Supplied material:
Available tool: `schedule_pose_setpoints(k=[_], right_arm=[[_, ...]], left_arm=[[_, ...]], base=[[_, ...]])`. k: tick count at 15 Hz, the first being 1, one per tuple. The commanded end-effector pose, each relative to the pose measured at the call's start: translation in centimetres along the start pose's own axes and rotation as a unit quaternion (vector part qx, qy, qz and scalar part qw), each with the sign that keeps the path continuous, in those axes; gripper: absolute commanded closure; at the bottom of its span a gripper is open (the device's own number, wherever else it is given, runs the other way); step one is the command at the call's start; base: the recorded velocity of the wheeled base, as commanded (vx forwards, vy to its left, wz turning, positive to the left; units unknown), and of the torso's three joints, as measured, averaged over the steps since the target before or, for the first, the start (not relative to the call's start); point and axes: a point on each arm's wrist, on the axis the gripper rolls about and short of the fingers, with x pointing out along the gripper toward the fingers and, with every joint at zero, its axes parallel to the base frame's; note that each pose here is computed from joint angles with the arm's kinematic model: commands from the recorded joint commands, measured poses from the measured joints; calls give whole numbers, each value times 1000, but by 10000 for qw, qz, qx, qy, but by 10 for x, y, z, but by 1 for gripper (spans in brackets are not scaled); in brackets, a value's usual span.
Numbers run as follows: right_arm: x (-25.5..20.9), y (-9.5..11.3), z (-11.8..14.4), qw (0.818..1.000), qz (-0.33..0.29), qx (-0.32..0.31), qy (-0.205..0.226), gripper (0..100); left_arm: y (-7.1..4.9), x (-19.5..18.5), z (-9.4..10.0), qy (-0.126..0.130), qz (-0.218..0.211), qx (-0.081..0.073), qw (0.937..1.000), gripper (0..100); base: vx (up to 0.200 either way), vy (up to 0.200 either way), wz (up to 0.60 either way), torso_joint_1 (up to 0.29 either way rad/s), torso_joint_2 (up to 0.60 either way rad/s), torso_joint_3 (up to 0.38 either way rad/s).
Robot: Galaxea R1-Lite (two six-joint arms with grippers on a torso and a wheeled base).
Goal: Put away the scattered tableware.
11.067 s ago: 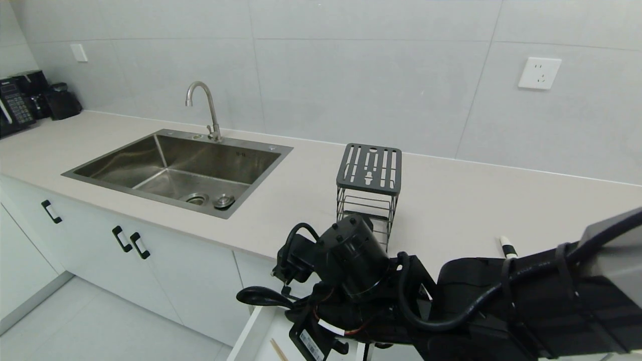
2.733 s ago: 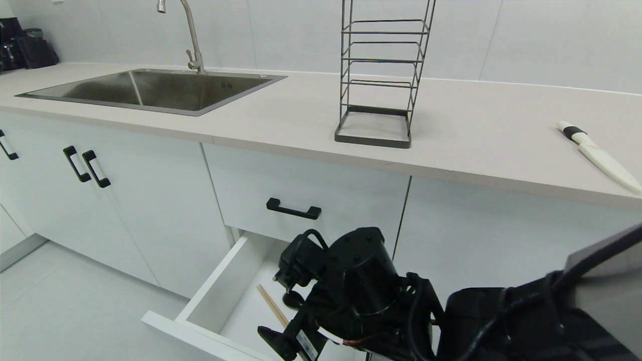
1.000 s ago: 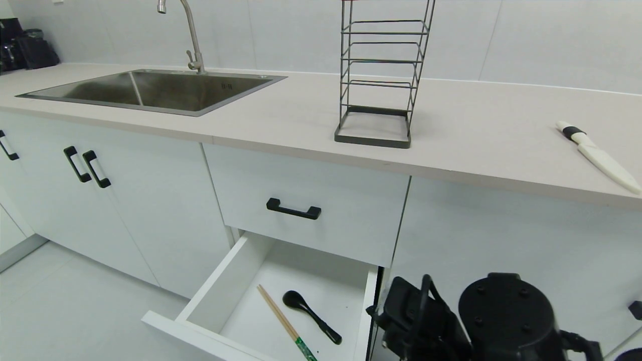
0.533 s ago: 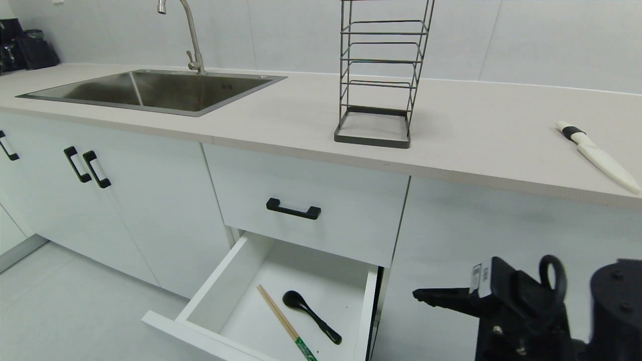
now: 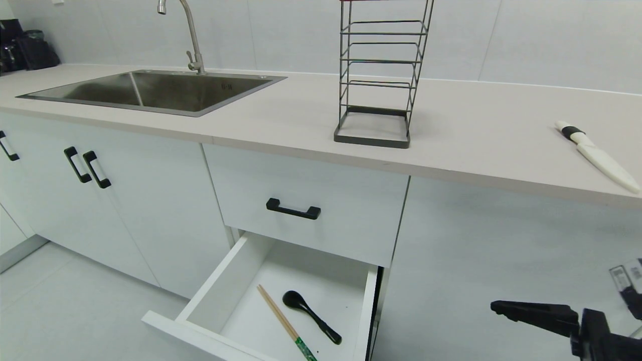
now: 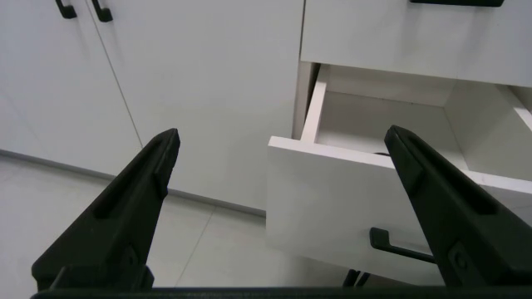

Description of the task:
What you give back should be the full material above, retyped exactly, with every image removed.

Answer below:
Available tool: `schedule_pose_setpoints(k=[_], right_arm=[[_, ...]], left_arm=[[_, ...]], base=[[_, ...]])`. k: tick count at 15 Hz, the first being 1, one per tuple. The commanded end-effector pose, each relative to the pose measured at the call's start: translation in centimetres along the start pose's own axes and rotation as a unit quaternion (vector part qx, qy, qz and scalar part qw), each with the sign that keeps the path continuous, in those axes; gripper: absolute commanded closure; at the bottom of its span a gripper is open (the device's own number, wherever else it is given, runs the other way); step one is the command at the call's start; base: the recorded velocity of the wheeled base, as commanded (vx forwards, vy to its left, wz turning, positive to the left; units unknown), and of the torso's three joints, as measured, averaged over the steps since the target before or, for the first, the start (not relative to the call's start); point and axes: a point on each arm's wrist, on the axis the gripper rolls about and short of the fingers, with x pointing out along the gripper toward the fingers and, with every joint at zero, its axes parallel to the base frame's; note that each pose here is computed from joint angles with the arm's kinematic model: commands from the recorded joint commands, measured poses from the measured joints; calls give whole numbers, each value times 1000, but by 10000 for qw, qz, qx, qy, but by 10 for x, y, z, but by 1 for gripper (spans in brackets are not scaled); in brackets, a value's usual span.
Numbers run as follows: right_arm: x (-25.5..20.9), y (-9.5..11.3), z (-11.8..14.4), qw (0.818..1.000), qz (-0.33..0.29), qx (-0.32..0.31), qy (-0.205..0.226), gripper (0..100); left_arm: y (-7.1..4.9), x (-19.5..18.5), z (-9.4..10.0), qy (-0.126..0.130), qz (-0.218..0.211), qx (-0.081..0.073), qw (0.937..1.000), gripper (0..100); base: vx (up to 0.200 either way), vy (up to 0.200 either way), wz (up to 0.60 either way), torso_joint_1 (up to 0.29 either way rad/s), torso_joint_2 (up to 0.60 either way rad/s), torso_joint_3 (up to 0.38 either way rad/s).
Robot: Galaxea R1-Lite (two six-joint arms with grippers on a torso and a wheeled base).
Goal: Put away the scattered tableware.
11.067 s ago: 
2.733 s ago: 
1.000 s ago: 
0.533 s ago: 
now: 
now: 

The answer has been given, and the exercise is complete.